(前日記『S君へ。②』からお読みください)
12歳の2月。合格発表の日。
「全力でやったんだから、大丈夫」という母をあとに、先生は掲示板のもとへ向かいました。
厳しい寒さの中、受験番号を握りしめた手と鼻先を真っ赤にして掲示板を見上げました。
200、203、まだ先だ。210、212、217。
受験番号、216。
…あれ、どうして。見間違えかもしれない。でも何度見返しても、先生の受験番号216は無いのです。頭が真っ白になり、手足が震えてきました。できると思ったのに。あんなに沢山勉強したのに。ああ、あの時と同じだ。聞こえるはずのない鉛筆を滑らす音、頭の中で何度も再生される、母の「大丈夫」の声。唯一あの時と違うのは、2度もその言葉を裏切ってしまったという絶望感。
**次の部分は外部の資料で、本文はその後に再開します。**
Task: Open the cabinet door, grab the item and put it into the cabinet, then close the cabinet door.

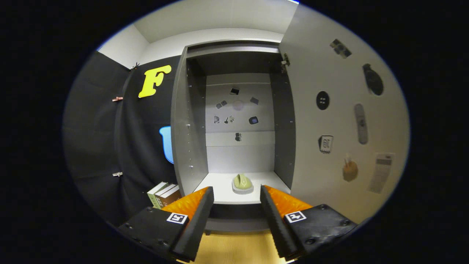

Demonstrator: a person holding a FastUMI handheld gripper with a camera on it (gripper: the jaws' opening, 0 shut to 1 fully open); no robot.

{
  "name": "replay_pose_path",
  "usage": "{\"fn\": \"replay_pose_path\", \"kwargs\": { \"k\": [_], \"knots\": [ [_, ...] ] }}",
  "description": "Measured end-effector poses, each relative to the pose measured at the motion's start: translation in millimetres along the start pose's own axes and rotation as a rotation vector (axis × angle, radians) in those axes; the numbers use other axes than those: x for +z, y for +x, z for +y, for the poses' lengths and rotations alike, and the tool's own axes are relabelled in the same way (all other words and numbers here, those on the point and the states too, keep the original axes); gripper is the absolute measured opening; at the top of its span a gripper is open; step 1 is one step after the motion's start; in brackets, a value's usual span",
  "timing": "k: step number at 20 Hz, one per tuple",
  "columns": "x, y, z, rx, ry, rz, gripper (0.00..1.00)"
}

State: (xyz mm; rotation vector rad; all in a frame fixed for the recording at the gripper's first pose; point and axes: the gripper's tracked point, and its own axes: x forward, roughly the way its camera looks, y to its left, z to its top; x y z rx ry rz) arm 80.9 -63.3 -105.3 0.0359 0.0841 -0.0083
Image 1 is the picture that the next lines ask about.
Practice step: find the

合格した生徒と保護者らの歓声の中、先生は立ち尽くし、気が遠のいていきました。Nバッグがやけに重くて、それは、幾度となく解いた、付箋だらけのボロボロになったテキストを入れていたせいでしょうか。先生が3年かけて積み上げた大きな自信は、もう、跡形もありませんでした。
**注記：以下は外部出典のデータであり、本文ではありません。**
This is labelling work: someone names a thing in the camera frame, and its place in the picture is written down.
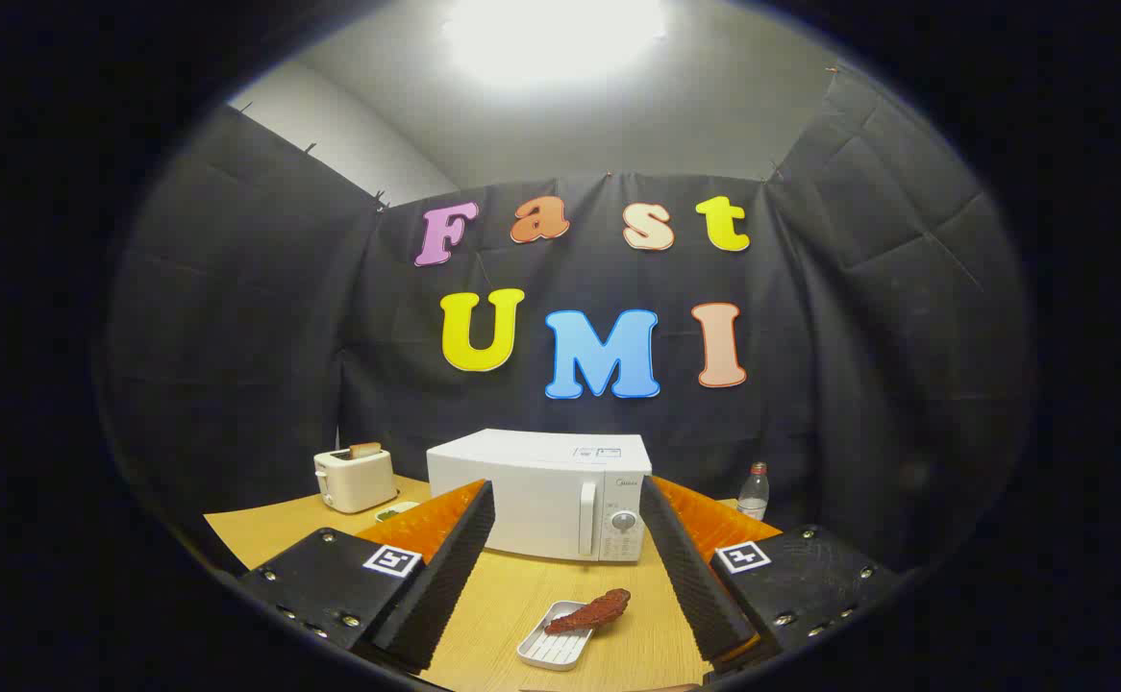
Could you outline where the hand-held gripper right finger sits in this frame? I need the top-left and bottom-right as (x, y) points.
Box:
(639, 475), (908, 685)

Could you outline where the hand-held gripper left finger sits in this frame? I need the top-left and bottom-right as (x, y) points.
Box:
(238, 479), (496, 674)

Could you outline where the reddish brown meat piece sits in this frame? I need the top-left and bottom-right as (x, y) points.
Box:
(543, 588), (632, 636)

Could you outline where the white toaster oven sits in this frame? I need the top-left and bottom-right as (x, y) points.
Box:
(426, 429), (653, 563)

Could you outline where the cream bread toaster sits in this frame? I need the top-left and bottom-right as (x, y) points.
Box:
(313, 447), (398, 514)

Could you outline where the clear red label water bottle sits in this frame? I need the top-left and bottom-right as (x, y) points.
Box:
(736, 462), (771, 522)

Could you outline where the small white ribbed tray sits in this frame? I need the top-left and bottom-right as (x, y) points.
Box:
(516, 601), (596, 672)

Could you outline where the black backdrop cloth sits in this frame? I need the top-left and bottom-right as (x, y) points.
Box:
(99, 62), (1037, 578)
2010年2月1日。その日先生は、第一志望校の正門で、3度目の挫折をしました。
結局、先生は第二志望校へ入学しました。採寸したブカブカのセーラー服が家に届き、それを見た両親から「第一志望の制服だったらなぁ」と言われました。心から喜んでいない何よりの証拠でした。
親の期待に一度も応えられなかったという事実を思い返し、先生の中で、ぷつんと糸が切れた音がしました。それから先生は勉強をしなくなりました。
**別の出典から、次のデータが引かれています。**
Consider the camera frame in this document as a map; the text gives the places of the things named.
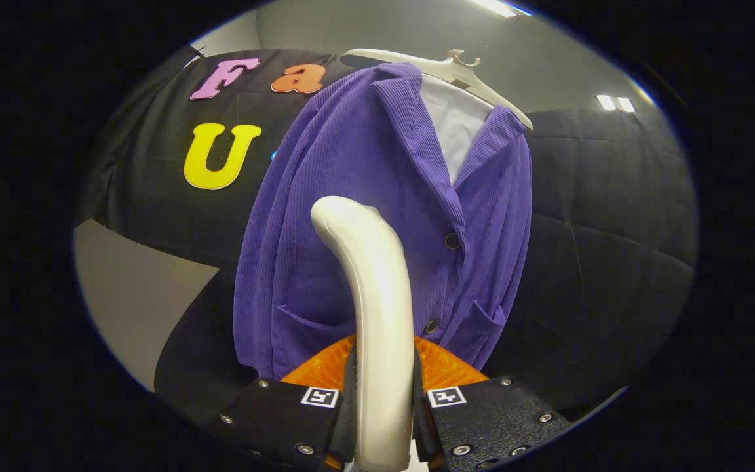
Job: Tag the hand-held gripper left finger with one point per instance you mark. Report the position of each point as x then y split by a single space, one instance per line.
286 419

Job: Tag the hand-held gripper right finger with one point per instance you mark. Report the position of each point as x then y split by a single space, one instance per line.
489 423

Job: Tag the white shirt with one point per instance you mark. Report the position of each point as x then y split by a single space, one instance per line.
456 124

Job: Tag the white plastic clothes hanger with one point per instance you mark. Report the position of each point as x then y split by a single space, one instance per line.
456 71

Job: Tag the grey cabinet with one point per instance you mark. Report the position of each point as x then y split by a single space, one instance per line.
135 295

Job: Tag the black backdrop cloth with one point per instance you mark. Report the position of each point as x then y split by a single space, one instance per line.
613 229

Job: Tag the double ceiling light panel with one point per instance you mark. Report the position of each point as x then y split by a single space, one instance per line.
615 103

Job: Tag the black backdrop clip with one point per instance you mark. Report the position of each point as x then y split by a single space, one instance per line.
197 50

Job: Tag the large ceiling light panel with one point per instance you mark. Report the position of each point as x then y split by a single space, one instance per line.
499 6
放課後は横浜まで遊びに繰り出し、スカートを短くするだのメイクのコツだの彼氏を探すだの、そんなことばかりに熱中しました。学校内ではもちろん浮いていました。教師からもクラスメイトからも避けられ、家に帰っても「出来の悪い子はうちにいらない」と見放され、聖光学院へ通っている兄と比べられては嫌味を言われていました。そのうち自室に引きこもるようになり、不登校になって、ゲームに明け暮れました。4度目の挫折でした。でも先生の心は、4回以上割れていたような気がします。